Problem requirements: Which lines of the entries contain the word "from"? Please list them.

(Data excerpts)
----
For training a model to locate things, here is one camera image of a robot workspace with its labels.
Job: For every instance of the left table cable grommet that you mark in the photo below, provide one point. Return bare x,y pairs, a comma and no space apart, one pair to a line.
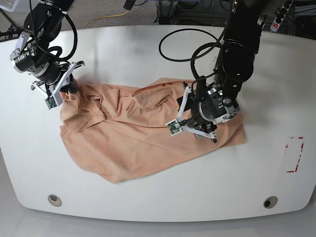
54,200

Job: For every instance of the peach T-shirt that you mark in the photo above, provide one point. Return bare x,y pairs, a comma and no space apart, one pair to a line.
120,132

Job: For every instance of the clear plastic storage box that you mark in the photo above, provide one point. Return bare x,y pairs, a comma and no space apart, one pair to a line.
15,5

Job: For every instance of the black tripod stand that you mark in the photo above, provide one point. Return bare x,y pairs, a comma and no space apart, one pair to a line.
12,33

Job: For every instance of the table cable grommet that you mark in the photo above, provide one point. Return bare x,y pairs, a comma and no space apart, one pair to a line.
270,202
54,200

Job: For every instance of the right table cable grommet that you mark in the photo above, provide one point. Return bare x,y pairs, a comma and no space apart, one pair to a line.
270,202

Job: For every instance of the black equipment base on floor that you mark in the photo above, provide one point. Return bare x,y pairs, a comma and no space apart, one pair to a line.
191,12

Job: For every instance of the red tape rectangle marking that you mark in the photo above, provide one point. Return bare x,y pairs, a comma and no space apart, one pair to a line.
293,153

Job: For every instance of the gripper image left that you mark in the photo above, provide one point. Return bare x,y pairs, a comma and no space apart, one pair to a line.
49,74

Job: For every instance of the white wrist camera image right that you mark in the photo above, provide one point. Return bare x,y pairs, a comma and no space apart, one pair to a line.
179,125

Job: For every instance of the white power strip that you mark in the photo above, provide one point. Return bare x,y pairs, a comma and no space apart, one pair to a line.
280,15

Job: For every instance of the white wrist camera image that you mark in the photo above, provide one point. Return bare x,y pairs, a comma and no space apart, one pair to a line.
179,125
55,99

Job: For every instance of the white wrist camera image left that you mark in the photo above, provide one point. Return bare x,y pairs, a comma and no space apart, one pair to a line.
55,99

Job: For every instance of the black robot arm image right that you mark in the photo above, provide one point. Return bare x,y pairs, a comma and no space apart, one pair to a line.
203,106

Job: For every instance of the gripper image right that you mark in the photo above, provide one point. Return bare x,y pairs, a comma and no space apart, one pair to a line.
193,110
----
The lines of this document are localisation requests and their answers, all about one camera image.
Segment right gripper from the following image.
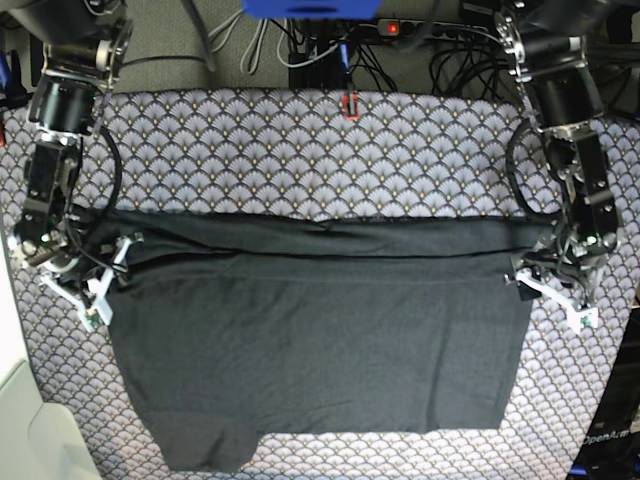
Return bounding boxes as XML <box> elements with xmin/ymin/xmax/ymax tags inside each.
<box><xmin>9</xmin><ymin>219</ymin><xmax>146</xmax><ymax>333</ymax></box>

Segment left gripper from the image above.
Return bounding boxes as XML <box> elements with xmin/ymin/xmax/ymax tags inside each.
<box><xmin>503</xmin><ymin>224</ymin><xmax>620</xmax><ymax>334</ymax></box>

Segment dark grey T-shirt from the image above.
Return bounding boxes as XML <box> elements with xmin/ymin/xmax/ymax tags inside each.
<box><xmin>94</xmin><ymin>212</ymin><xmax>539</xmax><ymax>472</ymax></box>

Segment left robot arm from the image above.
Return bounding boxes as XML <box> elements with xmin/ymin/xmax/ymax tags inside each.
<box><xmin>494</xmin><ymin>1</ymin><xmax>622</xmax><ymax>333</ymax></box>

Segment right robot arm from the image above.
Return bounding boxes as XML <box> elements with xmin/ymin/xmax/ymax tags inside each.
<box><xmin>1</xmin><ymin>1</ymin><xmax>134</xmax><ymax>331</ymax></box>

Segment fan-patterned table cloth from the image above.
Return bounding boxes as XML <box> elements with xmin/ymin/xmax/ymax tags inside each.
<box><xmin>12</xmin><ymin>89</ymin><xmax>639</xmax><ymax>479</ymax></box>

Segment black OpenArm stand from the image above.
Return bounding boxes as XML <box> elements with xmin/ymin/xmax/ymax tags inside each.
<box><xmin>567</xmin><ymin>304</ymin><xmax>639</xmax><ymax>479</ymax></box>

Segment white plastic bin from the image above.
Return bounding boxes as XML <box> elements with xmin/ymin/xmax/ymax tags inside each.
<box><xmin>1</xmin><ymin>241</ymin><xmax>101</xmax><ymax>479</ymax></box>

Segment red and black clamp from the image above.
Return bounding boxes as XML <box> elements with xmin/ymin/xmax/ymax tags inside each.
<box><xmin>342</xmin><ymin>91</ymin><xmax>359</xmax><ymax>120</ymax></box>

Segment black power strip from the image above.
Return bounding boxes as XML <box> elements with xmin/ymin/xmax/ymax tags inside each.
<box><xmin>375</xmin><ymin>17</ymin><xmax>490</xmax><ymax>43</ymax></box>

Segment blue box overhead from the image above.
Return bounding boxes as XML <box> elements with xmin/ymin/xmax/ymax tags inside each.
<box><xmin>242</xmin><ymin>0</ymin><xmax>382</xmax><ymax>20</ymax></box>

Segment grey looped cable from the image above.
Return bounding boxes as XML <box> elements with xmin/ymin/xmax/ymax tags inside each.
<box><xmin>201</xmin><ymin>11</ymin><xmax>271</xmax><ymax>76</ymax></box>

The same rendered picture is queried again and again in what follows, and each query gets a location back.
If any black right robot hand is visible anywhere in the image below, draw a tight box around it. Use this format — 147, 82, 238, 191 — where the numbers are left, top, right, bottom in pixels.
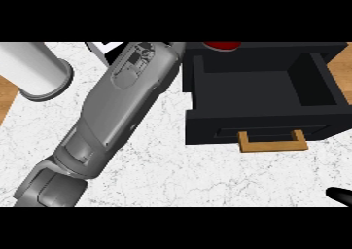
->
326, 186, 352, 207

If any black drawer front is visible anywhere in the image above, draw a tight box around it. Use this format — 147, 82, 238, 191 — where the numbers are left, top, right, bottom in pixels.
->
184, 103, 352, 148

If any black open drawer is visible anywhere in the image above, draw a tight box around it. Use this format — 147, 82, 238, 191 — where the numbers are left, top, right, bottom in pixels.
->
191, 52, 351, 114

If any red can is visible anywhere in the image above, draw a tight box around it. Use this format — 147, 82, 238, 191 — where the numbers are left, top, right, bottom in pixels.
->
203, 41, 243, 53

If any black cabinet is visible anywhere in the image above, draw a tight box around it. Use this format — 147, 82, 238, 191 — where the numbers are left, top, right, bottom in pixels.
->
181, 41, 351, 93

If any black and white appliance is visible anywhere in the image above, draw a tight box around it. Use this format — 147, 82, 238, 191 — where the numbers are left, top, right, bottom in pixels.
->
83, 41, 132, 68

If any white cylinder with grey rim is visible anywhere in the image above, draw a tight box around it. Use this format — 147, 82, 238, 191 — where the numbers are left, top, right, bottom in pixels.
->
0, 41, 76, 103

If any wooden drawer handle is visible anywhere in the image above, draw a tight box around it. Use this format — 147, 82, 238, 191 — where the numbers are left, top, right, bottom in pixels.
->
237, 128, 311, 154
----
Solved exercise:
Segment right gripper from the following image.
Segment left gripper from the image above.
Segment dark grey T-shirt from the image above.
Segment left robot arm from the image above.
Segment right robot arm from the image above.
Segment fan-patterned table cloth from the image above.
Segment black OpenArm stand from the image above.
Segment white plastic bin from the image above.
Segment red and black clamp from the image above.
Segment black power strip from the image above.
Segment blue box overhead from the image above.
Segment grey looped cable from the image above.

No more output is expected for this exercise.